The CRST Fair has shared a long tradition of showcasing the people’s art in its Lakota Artist Market and Domestic Exhibit Competition.
Inez Iron Bird, organizer for the LA Exhibit since 2005 (minus 2017 and 2018 when she was ill), said there are nine art categories and four domestic (cooking and baking) categories in this year’s adult division for the fair event, with first, second and third place winners in each category.
The youth division usually has fewer entries, so all art is judged in one category with first, second, third, fourth and fifth place winners.
Iron Bird said there are usually three judges — two male and a female, or one male and two females.
The judging is blind and completed behind closed doors.
The public can see the entries to the competition 8:00 a.m. to 5:00 p.m. Thursday August 29 and Friday August 30 at the CRST Bingo Hall.
Judging will take place at 9:00 a.m. on Saturday morning, August 31 with awards presented at 11:00 a.m.
The competition gives young and emerging artists a sense of confidence and pride in their work, because it is displayed for the public to recognize and admire, Iron Bird explained.
“The children get excited and look forward to having their art shown,” Iron Bird said.
Besides the LA Exhibit, another venue for seeing artwork during the fair will be the Wakpa Waste Artist Market.

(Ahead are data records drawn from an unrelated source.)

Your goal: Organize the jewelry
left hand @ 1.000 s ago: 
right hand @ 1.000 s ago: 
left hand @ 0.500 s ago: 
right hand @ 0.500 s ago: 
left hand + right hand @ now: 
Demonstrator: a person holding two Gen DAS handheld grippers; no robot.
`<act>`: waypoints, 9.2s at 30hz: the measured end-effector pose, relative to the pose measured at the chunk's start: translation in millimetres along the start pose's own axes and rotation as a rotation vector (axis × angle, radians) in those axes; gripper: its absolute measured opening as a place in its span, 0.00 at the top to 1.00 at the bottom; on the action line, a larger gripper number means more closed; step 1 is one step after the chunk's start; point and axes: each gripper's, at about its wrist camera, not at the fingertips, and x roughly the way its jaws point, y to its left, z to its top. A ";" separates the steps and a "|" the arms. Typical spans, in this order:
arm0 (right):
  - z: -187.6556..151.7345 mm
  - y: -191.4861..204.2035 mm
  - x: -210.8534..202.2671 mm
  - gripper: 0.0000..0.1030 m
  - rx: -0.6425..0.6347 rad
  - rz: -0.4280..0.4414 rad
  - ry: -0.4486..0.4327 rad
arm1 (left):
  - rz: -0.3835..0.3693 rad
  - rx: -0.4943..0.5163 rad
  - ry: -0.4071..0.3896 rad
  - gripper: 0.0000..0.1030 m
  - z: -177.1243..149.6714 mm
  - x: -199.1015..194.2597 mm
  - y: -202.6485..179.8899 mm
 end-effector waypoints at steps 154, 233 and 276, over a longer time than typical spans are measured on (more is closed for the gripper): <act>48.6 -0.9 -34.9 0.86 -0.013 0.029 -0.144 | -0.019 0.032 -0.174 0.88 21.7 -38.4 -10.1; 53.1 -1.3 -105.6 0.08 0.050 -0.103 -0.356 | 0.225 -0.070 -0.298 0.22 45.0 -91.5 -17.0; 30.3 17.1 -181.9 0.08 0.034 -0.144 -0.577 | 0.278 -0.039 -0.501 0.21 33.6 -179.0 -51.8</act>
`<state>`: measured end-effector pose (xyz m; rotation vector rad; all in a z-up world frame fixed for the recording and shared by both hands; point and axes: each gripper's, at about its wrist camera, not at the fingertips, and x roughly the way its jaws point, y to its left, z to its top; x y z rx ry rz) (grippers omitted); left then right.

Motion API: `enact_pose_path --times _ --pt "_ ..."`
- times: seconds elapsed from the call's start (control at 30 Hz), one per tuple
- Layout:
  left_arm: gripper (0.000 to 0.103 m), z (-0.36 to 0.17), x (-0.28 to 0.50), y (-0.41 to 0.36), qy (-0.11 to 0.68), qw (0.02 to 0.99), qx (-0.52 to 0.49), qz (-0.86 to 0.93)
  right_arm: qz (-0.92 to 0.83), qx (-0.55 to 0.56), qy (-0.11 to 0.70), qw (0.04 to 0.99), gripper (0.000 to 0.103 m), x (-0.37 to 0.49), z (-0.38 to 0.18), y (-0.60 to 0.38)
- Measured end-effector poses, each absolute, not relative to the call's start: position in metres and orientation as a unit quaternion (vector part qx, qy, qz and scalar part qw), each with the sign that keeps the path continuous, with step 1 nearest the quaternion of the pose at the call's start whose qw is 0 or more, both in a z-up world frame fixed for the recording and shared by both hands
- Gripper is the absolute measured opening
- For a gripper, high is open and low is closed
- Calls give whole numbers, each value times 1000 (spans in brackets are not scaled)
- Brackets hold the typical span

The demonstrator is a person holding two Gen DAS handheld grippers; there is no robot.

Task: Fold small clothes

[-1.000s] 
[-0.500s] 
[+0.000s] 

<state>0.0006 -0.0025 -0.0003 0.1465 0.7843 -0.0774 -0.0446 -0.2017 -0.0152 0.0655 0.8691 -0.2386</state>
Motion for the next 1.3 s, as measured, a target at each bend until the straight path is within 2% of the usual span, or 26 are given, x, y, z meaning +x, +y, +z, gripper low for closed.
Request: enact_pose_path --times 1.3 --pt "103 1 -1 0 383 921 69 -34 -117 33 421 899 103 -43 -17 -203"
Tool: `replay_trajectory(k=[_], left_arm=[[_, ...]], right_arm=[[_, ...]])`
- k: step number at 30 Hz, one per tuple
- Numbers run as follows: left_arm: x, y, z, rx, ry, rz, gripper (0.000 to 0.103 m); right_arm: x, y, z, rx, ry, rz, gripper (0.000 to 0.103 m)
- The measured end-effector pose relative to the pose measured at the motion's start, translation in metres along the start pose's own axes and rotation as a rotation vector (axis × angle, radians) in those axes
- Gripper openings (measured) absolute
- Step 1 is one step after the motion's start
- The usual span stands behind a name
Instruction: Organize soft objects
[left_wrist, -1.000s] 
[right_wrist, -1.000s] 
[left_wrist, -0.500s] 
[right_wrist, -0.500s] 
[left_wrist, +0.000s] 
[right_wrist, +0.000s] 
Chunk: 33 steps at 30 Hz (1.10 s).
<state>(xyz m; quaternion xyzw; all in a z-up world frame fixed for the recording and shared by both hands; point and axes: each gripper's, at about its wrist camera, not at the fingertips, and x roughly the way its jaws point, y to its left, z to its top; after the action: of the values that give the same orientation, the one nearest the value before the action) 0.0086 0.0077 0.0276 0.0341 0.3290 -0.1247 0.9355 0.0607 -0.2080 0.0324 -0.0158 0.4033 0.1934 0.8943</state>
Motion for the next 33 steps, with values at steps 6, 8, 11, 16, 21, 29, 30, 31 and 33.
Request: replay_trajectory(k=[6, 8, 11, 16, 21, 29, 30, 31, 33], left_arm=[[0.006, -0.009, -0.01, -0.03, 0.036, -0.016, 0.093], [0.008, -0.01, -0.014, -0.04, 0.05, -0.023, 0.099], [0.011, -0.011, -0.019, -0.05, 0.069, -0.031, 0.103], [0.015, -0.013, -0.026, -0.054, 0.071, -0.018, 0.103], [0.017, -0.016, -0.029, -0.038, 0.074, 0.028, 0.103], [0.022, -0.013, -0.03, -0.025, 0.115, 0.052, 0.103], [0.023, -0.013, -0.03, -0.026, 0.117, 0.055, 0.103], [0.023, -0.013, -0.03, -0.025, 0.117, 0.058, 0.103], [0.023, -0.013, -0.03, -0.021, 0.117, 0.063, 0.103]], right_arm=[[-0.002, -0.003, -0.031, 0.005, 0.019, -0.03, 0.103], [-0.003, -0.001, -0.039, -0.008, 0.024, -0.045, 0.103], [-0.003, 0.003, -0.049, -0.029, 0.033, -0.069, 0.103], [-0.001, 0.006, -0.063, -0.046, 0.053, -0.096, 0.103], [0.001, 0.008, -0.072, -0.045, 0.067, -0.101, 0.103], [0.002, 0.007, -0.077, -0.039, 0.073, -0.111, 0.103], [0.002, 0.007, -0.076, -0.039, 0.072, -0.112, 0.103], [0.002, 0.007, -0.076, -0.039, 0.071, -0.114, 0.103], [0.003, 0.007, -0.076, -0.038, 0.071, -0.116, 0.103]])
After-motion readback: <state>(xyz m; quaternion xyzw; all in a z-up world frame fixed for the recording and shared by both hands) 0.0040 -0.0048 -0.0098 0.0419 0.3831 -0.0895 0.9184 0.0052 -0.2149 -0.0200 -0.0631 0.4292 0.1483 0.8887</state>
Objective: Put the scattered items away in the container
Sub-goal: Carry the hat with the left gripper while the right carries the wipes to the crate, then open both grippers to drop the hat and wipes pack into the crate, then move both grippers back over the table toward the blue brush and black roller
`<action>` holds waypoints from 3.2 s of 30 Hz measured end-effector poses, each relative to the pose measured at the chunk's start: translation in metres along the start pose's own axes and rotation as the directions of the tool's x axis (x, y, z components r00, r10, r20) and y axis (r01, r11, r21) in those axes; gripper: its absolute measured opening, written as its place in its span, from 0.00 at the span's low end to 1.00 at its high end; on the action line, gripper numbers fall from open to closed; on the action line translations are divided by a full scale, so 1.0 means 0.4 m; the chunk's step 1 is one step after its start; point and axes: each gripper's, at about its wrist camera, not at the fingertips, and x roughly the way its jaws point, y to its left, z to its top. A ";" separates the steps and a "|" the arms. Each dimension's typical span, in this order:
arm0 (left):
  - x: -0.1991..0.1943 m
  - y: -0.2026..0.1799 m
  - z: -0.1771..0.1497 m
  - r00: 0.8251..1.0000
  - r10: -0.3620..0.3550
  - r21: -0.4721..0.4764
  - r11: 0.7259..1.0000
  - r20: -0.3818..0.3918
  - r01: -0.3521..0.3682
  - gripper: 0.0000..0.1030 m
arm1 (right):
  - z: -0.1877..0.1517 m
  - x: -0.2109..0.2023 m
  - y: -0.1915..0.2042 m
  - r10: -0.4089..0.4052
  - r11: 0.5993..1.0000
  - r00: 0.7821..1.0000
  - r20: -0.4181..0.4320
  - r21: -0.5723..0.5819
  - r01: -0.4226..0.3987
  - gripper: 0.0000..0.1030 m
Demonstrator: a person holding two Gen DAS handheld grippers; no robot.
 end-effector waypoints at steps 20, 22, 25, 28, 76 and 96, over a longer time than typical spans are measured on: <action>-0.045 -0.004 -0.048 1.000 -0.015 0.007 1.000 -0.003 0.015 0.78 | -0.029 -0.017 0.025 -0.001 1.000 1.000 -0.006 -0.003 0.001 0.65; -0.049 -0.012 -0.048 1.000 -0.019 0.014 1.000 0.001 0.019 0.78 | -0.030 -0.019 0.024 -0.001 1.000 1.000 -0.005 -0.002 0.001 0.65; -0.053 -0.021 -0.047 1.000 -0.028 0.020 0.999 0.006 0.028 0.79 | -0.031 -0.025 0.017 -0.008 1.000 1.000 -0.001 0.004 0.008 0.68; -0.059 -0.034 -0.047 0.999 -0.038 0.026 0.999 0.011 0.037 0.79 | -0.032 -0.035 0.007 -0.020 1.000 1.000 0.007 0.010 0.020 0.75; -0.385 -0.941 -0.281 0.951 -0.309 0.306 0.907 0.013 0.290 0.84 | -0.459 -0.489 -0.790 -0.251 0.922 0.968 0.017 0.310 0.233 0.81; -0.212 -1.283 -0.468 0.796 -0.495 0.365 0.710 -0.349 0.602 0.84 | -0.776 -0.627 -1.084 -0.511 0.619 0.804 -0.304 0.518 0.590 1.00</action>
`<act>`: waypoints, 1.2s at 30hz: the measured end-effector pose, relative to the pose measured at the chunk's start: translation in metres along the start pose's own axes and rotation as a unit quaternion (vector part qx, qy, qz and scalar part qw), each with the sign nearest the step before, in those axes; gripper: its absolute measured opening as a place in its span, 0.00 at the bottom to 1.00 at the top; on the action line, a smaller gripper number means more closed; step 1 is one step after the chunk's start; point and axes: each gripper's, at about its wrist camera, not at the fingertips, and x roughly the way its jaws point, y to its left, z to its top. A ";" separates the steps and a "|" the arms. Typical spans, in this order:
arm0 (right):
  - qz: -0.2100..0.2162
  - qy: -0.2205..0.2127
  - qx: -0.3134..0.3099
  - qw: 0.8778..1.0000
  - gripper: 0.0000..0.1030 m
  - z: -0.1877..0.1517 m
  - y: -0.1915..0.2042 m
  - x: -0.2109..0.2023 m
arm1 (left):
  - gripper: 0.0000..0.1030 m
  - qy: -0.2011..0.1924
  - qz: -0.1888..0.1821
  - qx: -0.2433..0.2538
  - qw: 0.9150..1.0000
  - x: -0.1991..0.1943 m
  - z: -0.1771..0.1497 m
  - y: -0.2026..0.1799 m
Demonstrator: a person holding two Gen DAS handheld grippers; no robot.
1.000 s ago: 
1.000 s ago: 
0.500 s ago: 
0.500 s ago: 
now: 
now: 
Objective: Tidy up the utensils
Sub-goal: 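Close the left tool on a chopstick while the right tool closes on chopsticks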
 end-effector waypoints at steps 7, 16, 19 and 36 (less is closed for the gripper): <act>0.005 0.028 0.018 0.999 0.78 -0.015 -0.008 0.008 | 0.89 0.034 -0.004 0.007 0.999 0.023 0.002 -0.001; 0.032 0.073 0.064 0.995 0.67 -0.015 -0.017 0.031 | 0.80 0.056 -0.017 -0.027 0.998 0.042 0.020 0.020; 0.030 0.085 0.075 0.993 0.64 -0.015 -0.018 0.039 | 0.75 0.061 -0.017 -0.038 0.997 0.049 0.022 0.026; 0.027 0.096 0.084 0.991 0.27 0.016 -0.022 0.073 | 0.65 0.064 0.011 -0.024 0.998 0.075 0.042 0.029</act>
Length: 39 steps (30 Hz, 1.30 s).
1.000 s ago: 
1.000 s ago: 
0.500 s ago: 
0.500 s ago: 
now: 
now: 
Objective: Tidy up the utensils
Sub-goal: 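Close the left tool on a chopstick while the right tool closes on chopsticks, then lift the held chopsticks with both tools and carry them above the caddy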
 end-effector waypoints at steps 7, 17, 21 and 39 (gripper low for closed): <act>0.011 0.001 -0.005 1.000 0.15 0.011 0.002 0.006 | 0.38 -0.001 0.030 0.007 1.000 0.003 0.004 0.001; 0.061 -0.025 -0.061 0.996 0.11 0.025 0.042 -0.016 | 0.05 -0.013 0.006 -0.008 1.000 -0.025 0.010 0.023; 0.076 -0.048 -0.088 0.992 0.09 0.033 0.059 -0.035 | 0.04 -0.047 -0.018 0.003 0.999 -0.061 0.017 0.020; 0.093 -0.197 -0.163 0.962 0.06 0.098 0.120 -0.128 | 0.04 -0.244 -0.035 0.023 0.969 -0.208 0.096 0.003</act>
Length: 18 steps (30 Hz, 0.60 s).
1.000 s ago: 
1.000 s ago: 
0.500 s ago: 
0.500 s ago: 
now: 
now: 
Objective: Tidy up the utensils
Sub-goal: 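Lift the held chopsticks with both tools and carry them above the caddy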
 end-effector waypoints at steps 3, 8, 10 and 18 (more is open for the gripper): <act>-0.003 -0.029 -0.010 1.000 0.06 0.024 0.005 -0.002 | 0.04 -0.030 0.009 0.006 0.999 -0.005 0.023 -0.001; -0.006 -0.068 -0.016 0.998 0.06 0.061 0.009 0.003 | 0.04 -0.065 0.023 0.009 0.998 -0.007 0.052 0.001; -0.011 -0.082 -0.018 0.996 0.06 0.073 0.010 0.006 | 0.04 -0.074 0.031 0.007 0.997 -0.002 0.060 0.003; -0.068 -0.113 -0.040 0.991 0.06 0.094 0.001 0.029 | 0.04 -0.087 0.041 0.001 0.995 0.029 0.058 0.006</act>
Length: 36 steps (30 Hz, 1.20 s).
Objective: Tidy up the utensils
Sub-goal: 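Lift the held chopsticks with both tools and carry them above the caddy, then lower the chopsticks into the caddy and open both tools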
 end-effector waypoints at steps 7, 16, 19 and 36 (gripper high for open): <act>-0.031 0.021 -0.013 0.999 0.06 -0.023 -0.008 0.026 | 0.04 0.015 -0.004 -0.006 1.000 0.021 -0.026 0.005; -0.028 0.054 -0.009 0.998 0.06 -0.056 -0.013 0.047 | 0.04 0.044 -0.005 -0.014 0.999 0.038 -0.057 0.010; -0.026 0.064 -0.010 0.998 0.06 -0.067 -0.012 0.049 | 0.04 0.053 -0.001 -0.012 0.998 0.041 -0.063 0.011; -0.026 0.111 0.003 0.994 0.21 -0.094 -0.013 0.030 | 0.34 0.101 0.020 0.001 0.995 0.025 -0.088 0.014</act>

Many of the artists who submit works of art to the LA Exhibit will also set up to sell other items at the Wakpa Waste Artist Market (WWAM), a grassroots group of artists who are working together to help support their primary source of income — the sale of their artwork, said Cheryl Red Bear, one of the group’s organizers.
WWAM (not an acronym the group is known to use, but used in this article to reference the group) is free to join, and originated with a group of ten artists who wanted to create a marketplace on CRST and a support system of artists who wanted to make selling their artwork their living — offering an alternative answer to unemployment and job scarcity on CRST, Red Bear explained.
Many of the artist markets held around the state and at major events require a table or vendor fee. Not all of the local artists will have the money to travel to the event and pay the vendor fees.
One way Wakpa Waste Artists can help one another is by sharing a table fee and one artist sells the other artist’s work on consignment at the event, said Red Bear.
For the fair, WWAM artists will set up under their banner in the vacant lot across from LTM at the corner of Main Street and Highway 212 on Friday, Saturday and Sunday, August 30 – September 1, 10:00 a.m. – 5:00 p.m.
Artists who want to join the group are welcome and encouraged to come out, said Red Bear. There is no fee for setting up a table, and artists should bring their own tables and chairs.
“We’re trying to get other artists to join us so that we can help each other,” she said.
The artists sell a variety of items, including quilts, beadwork, jewelry, and woodwork. Prices for items begin at $5.00 and go up, so there are items available for any size pocketbook.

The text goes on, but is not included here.